ASSIGNMENT: Check every line of the data below for "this". Copy each one that has it.

EXERCISE INPUT:
----

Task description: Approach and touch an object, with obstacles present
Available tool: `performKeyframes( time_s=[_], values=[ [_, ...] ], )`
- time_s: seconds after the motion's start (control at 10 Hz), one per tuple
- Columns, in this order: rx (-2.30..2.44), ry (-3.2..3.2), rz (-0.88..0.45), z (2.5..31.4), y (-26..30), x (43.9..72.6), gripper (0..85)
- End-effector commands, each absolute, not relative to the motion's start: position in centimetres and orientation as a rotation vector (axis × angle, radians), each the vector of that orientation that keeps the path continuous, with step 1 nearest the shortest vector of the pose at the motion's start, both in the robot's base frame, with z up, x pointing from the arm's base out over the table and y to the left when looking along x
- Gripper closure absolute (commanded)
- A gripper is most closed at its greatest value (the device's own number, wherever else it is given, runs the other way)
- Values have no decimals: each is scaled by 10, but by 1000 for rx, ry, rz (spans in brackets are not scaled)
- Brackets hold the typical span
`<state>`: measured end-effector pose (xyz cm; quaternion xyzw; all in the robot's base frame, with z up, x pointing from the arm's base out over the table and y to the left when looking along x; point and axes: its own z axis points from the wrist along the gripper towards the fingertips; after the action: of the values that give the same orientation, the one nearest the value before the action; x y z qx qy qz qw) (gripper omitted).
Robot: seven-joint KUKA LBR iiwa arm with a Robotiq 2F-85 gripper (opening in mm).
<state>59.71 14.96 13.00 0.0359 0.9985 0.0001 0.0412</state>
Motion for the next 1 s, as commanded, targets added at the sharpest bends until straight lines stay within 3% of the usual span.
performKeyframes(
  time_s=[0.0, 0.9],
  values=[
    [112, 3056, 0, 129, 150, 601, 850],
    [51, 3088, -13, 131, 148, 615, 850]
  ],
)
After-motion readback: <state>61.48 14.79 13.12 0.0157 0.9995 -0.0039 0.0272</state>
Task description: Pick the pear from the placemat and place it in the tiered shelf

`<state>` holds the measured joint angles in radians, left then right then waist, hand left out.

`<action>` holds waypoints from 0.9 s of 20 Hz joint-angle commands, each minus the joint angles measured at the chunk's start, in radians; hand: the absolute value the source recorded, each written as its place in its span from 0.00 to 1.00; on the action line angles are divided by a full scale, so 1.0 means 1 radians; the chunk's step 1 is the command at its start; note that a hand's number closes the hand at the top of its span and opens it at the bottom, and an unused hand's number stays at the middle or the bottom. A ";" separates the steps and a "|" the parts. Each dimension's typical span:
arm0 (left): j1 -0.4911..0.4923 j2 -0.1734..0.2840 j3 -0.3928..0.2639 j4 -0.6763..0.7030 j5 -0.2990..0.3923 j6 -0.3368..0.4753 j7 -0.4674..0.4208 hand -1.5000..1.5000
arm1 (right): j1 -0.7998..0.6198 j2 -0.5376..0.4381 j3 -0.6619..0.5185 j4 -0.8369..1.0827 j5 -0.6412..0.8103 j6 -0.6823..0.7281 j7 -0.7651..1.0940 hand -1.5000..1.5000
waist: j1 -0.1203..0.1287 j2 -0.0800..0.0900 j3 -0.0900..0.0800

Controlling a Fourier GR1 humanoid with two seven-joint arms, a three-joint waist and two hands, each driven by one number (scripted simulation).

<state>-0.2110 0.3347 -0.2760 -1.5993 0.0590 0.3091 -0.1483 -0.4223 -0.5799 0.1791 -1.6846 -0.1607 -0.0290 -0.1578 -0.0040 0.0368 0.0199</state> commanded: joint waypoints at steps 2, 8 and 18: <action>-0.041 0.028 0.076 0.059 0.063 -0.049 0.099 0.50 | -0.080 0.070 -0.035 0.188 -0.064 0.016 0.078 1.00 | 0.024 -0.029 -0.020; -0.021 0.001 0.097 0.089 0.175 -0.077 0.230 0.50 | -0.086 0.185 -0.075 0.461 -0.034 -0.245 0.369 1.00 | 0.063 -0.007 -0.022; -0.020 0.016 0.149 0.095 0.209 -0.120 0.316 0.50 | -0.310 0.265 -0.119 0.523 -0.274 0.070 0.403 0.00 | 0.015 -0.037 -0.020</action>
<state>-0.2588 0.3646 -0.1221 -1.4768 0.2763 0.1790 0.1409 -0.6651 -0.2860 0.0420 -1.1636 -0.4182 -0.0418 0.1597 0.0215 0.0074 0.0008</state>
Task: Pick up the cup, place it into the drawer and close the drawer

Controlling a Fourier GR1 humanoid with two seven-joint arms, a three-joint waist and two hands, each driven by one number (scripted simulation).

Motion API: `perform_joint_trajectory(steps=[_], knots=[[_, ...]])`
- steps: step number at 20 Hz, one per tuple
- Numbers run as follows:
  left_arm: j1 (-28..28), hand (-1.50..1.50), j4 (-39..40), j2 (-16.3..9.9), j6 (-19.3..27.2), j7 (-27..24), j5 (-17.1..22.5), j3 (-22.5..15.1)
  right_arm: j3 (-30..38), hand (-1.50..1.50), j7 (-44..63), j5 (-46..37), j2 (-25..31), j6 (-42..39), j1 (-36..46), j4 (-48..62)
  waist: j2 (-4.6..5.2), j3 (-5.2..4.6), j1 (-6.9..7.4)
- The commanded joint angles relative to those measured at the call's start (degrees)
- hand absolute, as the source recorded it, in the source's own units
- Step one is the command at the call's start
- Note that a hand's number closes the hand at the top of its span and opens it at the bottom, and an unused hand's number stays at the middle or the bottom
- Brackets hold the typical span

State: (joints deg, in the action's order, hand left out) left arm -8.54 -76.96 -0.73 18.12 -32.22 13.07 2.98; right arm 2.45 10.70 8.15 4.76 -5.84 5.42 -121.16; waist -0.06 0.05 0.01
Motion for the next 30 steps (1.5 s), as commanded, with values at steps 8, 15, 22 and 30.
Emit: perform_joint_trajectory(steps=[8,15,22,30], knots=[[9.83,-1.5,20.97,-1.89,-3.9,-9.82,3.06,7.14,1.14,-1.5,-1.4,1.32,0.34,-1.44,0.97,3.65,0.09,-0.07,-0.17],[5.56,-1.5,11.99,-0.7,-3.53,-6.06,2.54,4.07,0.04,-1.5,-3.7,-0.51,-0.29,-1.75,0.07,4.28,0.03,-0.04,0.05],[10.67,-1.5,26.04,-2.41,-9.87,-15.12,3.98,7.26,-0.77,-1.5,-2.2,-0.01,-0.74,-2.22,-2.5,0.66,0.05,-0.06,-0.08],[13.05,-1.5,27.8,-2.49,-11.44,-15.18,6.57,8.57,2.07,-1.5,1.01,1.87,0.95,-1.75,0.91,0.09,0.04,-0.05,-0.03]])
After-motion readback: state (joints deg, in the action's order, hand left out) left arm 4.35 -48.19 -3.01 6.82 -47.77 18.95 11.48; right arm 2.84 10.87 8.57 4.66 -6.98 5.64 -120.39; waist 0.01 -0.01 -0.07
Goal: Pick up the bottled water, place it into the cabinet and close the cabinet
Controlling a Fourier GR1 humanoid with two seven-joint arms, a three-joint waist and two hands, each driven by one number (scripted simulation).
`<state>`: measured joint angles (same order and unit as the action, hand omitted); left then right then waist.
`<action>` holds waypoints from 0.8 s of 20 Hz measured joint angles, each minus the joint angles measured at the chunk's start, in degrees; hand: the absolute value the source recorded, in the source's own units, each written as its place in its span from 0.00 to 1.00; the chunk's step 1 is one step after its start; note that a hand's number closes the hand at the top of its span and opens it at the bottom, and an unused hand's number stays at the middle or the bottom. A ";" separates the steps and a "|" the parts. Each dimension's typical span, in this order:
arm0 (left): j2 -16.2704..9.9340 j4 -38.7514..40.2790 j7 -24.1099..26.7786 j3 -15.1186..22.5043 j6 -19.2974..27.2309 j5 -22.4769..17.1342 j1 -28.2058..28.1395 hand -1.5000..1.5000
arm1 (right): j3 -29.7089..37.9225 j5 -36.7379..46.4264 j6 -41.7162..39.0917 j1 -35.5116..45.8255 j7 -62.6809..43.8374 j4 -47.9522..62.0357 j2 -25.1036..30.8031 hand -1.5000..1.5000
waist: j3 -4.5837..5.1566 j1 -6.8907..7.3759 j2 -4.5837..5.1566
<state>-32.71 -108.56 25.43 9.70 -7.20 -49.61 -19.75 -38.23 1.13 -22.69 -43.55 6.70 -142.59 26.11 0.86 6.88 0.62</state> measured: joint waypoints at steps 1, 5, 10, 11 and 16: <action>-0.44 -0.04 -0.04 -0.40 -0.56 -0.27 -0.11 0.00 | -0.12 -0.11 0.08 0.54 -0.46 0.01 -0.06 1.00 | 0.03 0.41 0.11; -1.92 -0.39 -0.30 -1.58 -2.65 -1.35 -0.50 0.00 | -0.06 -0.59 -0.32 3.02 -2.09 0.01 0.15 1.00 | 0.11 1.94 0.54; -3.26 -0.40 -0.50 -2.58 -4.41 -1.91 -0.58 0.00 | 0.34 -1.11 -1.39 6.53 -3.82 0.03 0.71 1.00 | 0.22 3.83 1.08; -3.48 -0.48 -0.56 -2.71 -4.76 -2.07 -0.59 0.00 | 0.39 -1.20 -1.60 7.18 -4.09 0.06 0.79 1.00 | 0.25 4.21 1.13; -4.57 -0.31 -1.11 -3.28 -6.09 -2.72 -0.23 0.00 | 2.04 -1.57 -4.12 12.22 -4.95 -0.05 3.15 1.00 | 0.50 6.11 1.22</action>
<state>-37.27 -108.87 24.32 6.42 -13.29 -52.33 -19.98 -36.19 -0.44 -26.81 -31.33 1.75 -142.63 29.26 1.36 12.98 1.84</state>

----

PROBLEM SOLUTION:
- Columns, in this order: rx (-2.30..2.44), ry (-3.2..3.2), rz (-0.88..0.45), z (2.5..31.4), y (-26..30), x (43.9..72.6), gripper (0..85)
`<action>` holds waypoints from 0.8 s of 20 Hz measured joint angles, each minus the joint angles measured at the chunk's start, in degrees; hand: the absolute value the source recorded, in the source's own units, each written as its place in its span from 0.00 to 1.00; the chunk's step 1 is one step after its start; note that a hand's number closes the hand at the top of its span and opens it at the bottom, and an unused hand's number stays at the middle or the bottom. A ";" separates the steps and a "|" the parts. Each dimension's typical span, in this order:

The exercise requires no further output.